Saturday, November 18, 2006

Faith and the Child

We live in a time of unprecedented human prosperity. There are no fields to plow, wells to dig, houses to build. Instead we sit around on our butts most of the time talking about politics and relationships and, sometimes, even God.

I've never really been "into" God or religion, but if you pay attention you'll learn there are all kinds of people out there that are thinking about Him or Her everyday. Catholics, Protestants, Evangelicals, Jews, Mormons, Muslims, Buddhists - they are all thinking about God and what He (or She) wants for their lives. To me those who talk about God are akin to those who talk about baseball. I mean I listen to them talk about this great exciting thing, but at the end it's just sitting on your ass watching a game on television, and, if you are a Mets fan, the game usually ends up in disappointment.

I can trace my lack of feelings for the higher power to two key sources.

1) a fear of Jesus.
People say they love Jesus, but as a child I had a very strong fear of him and his long, pointy nose, eerie beard, and "knowing' eyes.
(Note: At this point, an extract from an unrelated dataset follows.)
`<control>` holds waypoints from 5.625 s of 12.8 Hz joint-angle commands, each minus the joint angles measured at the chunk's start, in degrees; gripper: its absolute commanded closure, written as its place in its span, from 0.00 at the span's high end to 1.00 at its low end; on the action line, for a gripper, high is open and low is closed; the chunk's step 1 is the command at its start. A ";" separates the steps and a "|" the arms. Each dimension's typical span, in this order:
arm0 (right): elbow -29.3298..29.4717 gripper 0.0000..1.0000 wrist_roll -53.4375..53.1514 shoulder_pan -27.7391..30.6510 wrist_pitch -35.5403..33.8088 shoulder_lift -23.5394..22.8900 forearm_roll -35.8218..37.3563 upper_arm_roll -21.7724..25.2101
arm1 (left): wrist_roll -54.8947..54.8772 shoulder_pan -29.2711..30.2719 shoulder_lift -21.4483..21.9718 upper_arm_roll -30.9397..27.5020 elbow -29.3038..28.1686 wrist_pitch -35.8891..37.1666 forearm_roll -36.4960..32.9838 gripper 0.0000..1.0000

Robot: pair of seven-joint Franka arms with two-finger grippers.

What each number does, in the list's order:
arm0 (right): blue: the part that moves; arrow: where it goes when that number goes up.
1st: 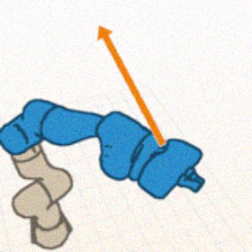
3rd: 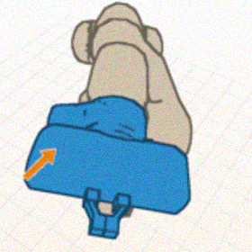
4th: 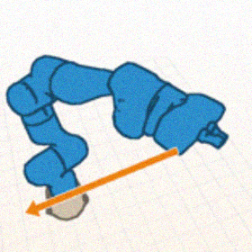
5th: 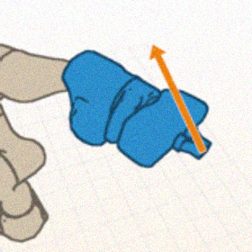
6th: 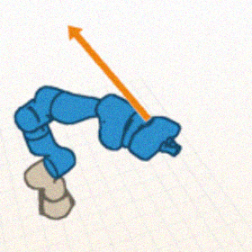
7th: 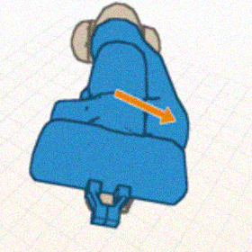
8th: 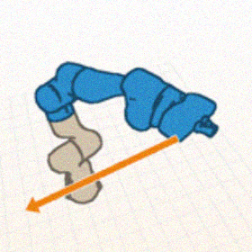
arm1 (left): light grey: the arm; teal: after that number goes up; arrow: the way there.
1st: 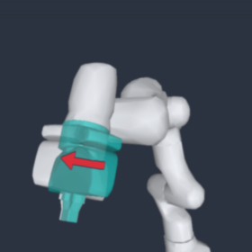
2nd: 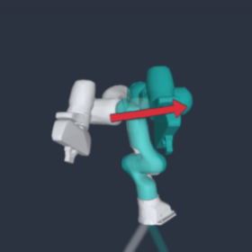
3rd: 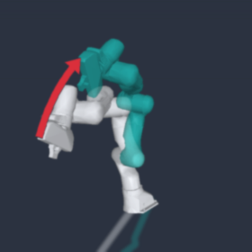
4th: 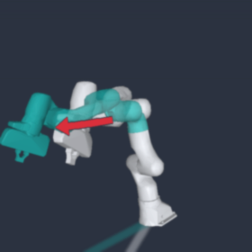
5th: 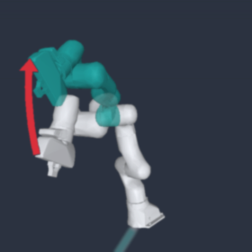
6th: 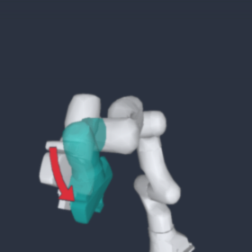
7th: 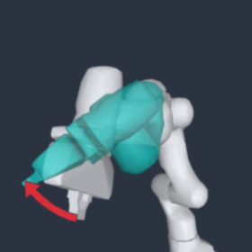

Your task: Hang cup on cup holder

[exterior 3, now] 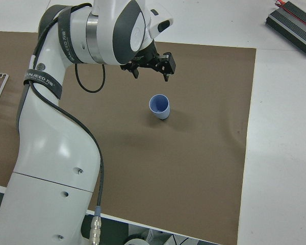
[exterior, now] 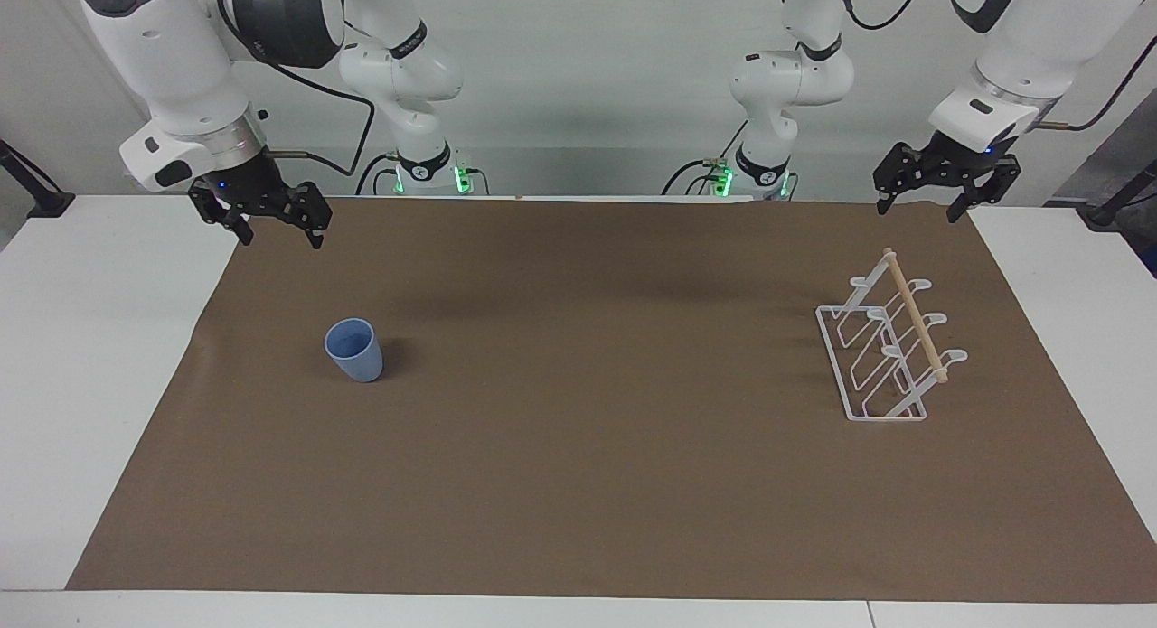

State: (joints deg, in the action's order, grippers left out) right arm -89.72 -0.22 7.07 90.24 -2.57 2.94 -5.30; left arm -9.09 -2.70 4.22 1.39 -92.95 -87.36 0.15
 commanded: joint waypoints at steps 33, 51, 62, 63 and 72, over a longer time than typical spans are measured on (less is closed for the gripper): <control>-18.21 1.00 -1.53 -1.17 22.43 -1.37 -1.36 -2.97 | -0.14 -0.55 1.40 -0.24 -1.62 -2.91 -0.33 1.00; -30.16 1.00 -2.50 -4.43 42.11 -4.11 -1.45 -2.88 | -0.05 -0.47 1.49 -0.24 -1.79 -2.91 -0.24 1.00; -31.92 1.00 -2.24 -2.94 42.82 -4.81 -1.36 -2.88 | -0.05 -0.47 1.49 -0.15 -1.88 -2.55 -0.24 1.00; -32.01 1.00 -2.06 -2.94 43.17 -4.90 -1.36 -2.88 | -0.05 -0.47 1.49 -0.15 -1.97 -2.55 -0.24 1.00; -32.01 0.31 -1.53 -3.11 44.23 -5.08 -1.36 -2.88 | -0.05 -0.47 1.49 -0.16 -1.97 -2.55 -0.24 1.00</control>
State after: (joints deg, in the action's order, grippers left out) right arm -121.15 -3.02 3.40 133.46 -7.76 2.54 -7.74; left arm -9.09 -2.72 4.38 1.51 -93.33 -89.29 0.15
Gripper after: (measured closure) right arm 0.493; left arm 0.000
I was told that he saw everything I did, so I was afraid that one day I'd be taking a leak and look out the window, and there he'd be, creepy glare and all, watching me pee, making sure I did it properly.
The worst though were the images of Jesus in the church, of him nailed to the cross with blood gushing from his hands and feet. I felt no kinship with this man, but I learned words that were to follow me like "sin" and "we fear you and love you." It all seemed too bizarre for me to grasp. I still haven't gotten it yet. Bottom line, Jesus scares me. I feel awkward "accepting him as my personal Lord and Savior."

2) a fear of groups
In college, which I hoped would be a multicultural, freewheeling place, people quickly separated into their little groups. Oh, the Catholics talked about religion with the Jews and so on ... but who were they kidding? How do they know what God wants, let alone if He (or She) even exists? It seemed like some sort of perverse role playing game. "Well, my God says this about your God, so there." A true test of my strength came on Lent when all the Catholics were talking about what they gave up. Each year I told them I had given up smoking - as I have never smoked in my life. Then came Ash Wednesday, where all the believers made sure they knew who each other were by having some charcoal cross displayed on their forehead. I decided right then and there that no matter how cool it must feel to be amongst "the chosen" there was NO WAY that I was going to play this game of religious grouping with people.

From that point on I became a sort of benevolent nihilist. I didn't believe in anything, but at the same time, I wasn't very angry about it - like the Atheists who vehemently deny the existence of God. It's just that - I didn't and I don't care much either way. It's not that important to me, just like baseball isn't that important to me.

Enter into this the existence of my daughter, who so far has been brought up ostentatiously in the Protestant faith. She was baptized Episcopalian, but we never go to church. We do live across from a Catholic Church and I feel that of all religions, it is the Catholic religion with its reliance on guilt to motivate people that I have inherited. But what do I tell my daughter about God and the Hes and the Shes and the Theys.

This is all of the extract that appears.